» **Task prompt**: Give back the material word for word, every line included.

» **Dataset excerpt**:
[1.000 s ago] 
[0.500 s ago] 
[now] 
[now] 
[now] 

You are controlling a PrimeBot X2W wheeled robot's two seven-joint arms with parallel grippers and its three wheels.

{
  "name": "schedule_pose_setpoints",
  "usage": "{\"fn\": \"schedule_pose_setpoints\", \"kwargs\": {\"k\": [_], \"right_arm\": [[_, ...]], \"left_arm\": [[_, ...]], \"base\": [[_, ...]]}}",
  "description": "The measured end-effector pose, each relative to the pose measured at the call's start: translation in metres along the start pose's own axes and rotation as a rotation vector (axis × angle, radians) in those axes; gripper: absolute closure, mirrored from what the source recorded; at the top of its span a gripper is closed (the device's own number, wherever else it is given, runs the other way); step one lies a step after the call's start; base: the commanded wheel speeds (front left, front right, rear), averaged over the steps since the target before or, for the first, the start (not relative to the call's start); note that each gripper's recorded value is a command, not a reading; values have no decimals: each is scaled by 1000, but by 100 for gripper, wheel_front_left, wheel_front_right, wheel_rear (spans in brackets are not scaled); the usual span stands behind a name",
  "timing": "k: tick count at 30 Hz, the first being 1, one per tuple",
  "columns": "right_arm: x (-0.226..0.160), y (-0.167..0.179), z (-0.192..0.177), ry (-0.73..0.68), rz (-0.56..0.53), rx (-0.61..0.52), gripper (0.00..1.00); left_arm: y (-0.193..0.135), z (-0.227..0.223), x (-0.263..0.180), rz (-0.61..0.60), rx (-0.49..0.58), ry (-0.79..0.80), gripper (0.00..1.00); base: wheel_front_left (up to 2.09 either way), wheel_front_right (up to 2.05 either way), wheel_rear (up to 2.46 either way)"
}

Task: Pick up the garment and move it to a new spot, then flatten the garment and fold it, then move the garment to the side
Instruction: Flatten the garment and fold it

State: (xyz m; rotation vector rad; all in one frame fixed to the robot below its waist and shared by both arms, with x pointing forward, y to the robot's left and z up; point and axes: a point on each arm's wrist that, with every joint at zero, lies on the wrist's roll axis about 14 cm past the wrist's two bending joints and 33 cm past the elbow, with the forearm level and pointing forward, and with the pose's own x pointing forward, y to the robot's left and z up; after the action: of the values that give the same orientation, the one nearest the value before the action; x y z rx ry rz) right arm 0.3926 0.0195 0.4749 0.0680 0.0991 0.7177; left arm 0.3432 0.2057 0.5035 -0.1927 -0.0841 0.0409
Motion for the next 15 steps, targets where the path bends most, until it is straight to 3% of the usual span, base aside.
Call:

» **Task response**:
[1.000 s ago] 
[0.500 s ago] 
[now] 
[now] 
[now] 

You are controlling a PrimeBot X2W wheeled robot's two seven-joint arms with parallel grippers and its three wheels.

{
  "name": "schedule_pose_setpoints",
  "usage": "{\"fn\": \"schedule_pose_setpoints\", \"kwargs\": {\"k\": [_], \"right_arm\": [[_, ...]], \"left_arm\": [[_, ...]], \"base\": [[_, ...]]}}",
  "description": "The measured end-effector pose, each relative to the pose measured at the call's start: translation in metres along the start pose's own axes and rotation as a rotation vector (axis × angle, radians) in those axes; gripper: absolute closure, mirrored from what the source recorded; at the top of its span a gripper is closed (the device's own number, wherever else it is given, runs the other way); step one lies a step after the call's start; base: the commanded wheel speeds (front left, front right, rear), averaged over the steps since the target before or, for the first, the start (not relative to the call's start); note that each gripper's recorded value is a command, not a reading; values have no decimals: each is scaled by 1000, but by 100 for gripper, wheel_front_left, wheel_front_right, wheel_rear (spans in brackets are not scaled); the usual span stands behind a name",
  "timing": "k: tick count at 30 Hz, the first being 1, one per tuple",
  "columns": "right_arm: x (-0.226..0.160), y (-0.167..0.179), z (-0.192..0.177), ry (-0.73..0.68), rz (-0.56..0.53), rx (-0.61..0.52), gripper (0.00..1.00); left_arm: y (-0.193..0.135), z (-0.227..0.223), x (-0.263..0.180), rz (-0.61..0.60), rx (-0.49..0.58), ry (-0.79..0.80), gripper (0.00..1.00); base: wheel_front_left (up to 2.09 either way), wheel_front_right (up to 2.05 either way), wheel_rear (up to 2.46 either way)"
}

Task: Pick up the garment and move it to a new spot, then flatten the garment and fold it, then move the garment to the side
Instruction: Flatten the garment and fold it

State: (xyz m; rotation vector rad; all in one frame fixed to the robot below its waist and shared by both arms, with x pointing forward, y to the robot's left and z up; point and axes: a point on each arm's wrist that, with every joint at zero, lies on the wrist's roll axis about 14 cm past the wrist's two bending joints and 33 cm past the elbow, with the forearm level and pointing forward, and with the pose's own x pointing forward, y to the robot's left and z up; after the action: of the values that give the same orientation, the one nearest the value before the action; x y z rx ry rz) right arm 0.3926 0.0195 0.4749 0.0680 0.0991 0.7177; left arm 0.3432 0.2057 0.5035 -0.1927 -0.0841 0.0409
Motion for the next 15 steps, targets where the path bends most, until it is straight to 3% of the usual span, base aside.
Call:

What appears above is the complete answer.